V - Quand Tartarin allait au cercle

 
 
Branle-bas de combat ! comme disent les matelots.
 
À la main gauche, Tartarin prenait un coup-de-poing à pointes de fer, à la main droite une canne à épée ; dans la poche gauche, un casse-tête ; dans la poche droite, un revolver. Sur la poitrine, entre drap et flanelle, un kriss malais. Par exemple, jamais de flèche empoisonnée ; ce sont des armes trop déloyales !…
 
Avant de partir, dans le silence et l’ombre de son cabinet, il s’exerçait un moment, se fendait, tirait au mur, faisait jouer ses muscles ; puis, il prenait son passe-partout, et traversait le jardin, gravement, sans se presser. – À l’anglaise, messieurs, à l’anglaise ! c’est le vrai courage. – Au bout du jardin, il ouvrait la lourde porte de fer. Il l’ouvrait brusquement, violemment, de façon à ce qu’elle allât battre en dehors contre la muraille… S’ils avaient été derrière, vous pensez quelle marmelade !… Malheureusement, ils n’étaient pas derrière.
 
 
Sur le chemin d’Avignon, pas un chat. Portes closes, fenêtres éteintes. Tout était noir.
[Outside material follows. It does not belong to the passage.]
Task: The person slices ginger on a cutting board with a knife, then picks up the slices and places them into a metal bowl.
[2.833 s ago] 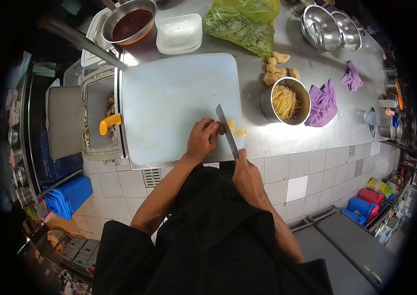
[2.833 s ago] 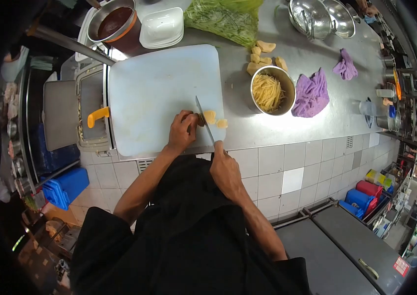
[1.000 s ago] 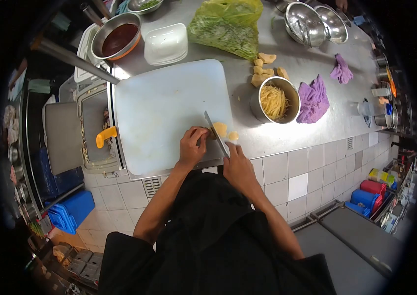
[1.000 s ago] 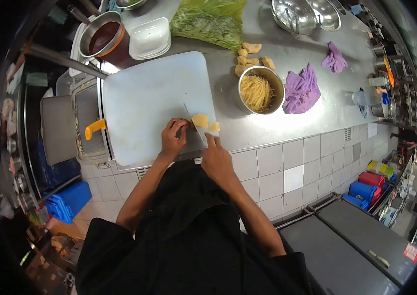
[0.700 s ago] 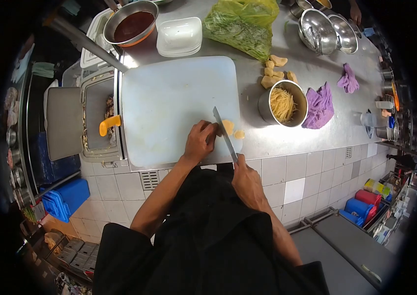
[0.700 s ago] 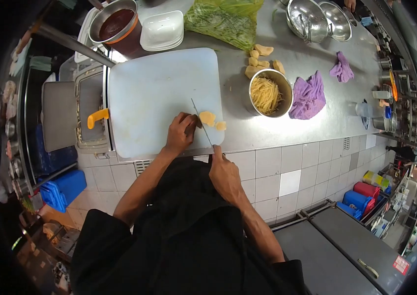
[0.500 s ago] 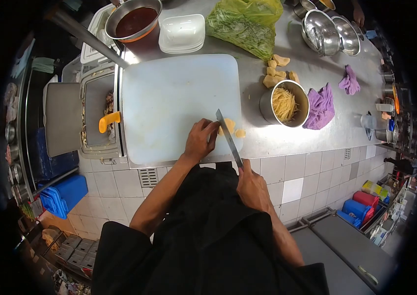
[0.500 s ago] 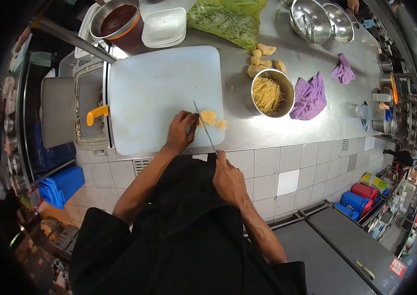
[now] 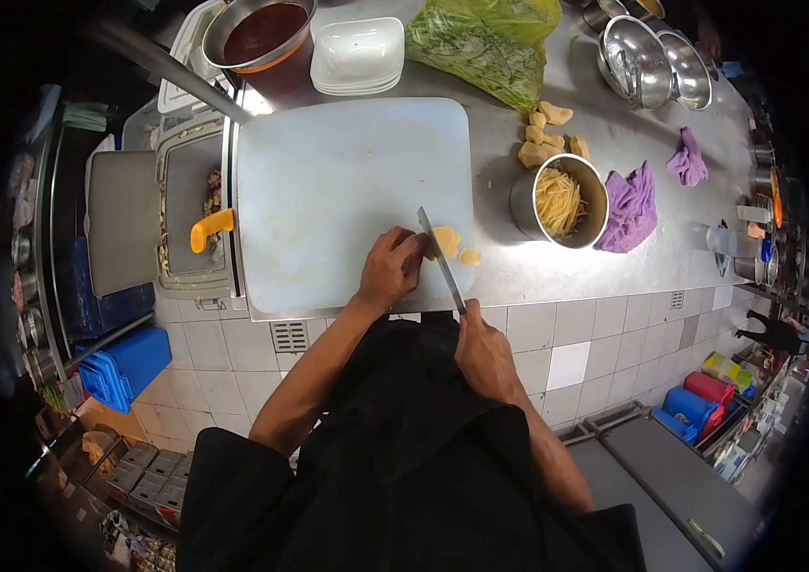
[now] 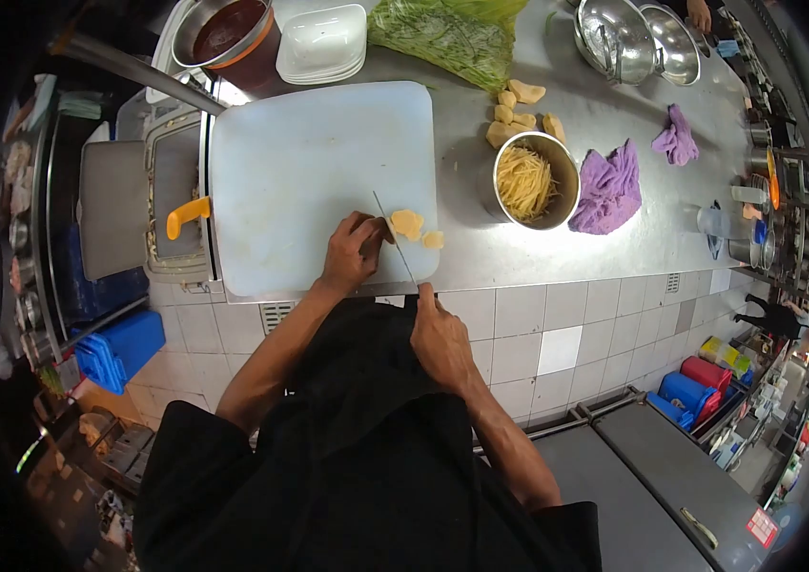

De loin en loin un réverbère, clignotant dans le brouillard du Rhône…
 
Superbe et calme, Tartarin de Tarascon s’en allait ainsi dans la nuit, faisant sonner ses talons en mesure, et du bout ferré de sa canne arrachant des étincelles aux pavés… Boulevards, grandes rues ou ruelles, il avait soin de tenir toujours le milieu de la chaussée, excellente mesure de précaution qui vous permet de voir venir le danger, et surtout d’éviter ce qui, le soir, dans les rues de Tarascon, tombe quelquefois des fenêtres. À lui voir tant de prudence, n’allez pas croire au moins que Tartarin eût peur… Non ! seulement il se gardait.
 
La meilleure preuve que Tartarin n’avait pas peur, c’est qu’au lieu d’aller au cercle par le cours, il y allait par la ville, c’est-à-dire par le plus long, par le plus noir, par un tas de vilaines petites rues au bout desquelles on voit le Rhône luire sinistrement. Le pauvre homme espérait toujours qu’au détour d’un de ces coupe-gorge ils allaient s’élancer de l’ombre et lui tomber sur le dos. Ils auraient été bien reçus, je vous en réponds… Mais, hélas ! par une dérision du destin, jamais, au grand jamais, Tartarin de Tarascon n’eut la chance de faire une mauvaise rencontre. Pas même un chien, pas même un ivrogne. Rien !
 
Parfois cependant une fausse alerte. Un bruit de pas, des voix étouffées… « Attention ! » se disait Tartarin, et il restait planté sur place, scrutant l’ombre, prenant le vent, appuyant son oreille contre terre à la mode indienne… Les pas approchaient. Les voix devenaient distinctes… Plus de doutes ! Ils arrivaient… Ils étaient là. Déjà Tartarin, l’œil en feu, la poitrine haletante, se ramassait sur lui-même comme un jaguar, et se préparait à bondir en poussant son cri de guerre… quand tout à coup, du sein de l’ombre, il entendait de bonnes voix tarasconnaises l’appeler bien tranquillement :
 
« Té ! vé !… c’est Tartarin… Et adieu, Tartarin ! »
 
Malédiction ! c’était le pharmacien Bézuquet avec sa famille qui venait de chanter la sienne chez les Costecalde. – « Bonsoir ! bonsoir ! » grommelait Tartarin, furieux de sa méprise ; et, farouche, la canne haute, il s’enfonçait dans la nuit.
 
Arrivé dans la rue du cercle, l’intrépide Tarasconnais attendait encore un moment en se promenant de long en large devant la porte avant d’entrer… À la fin, las de les attendre et certain qu’ils ne se montreraient pas, il jetait un dernier regard de défi dans l’ombre et murmurait avec colère : « Rien !… rien !… jamais rien ! »
 
Là-dessus le brave homme entrait faire son bésigue avec le commandant.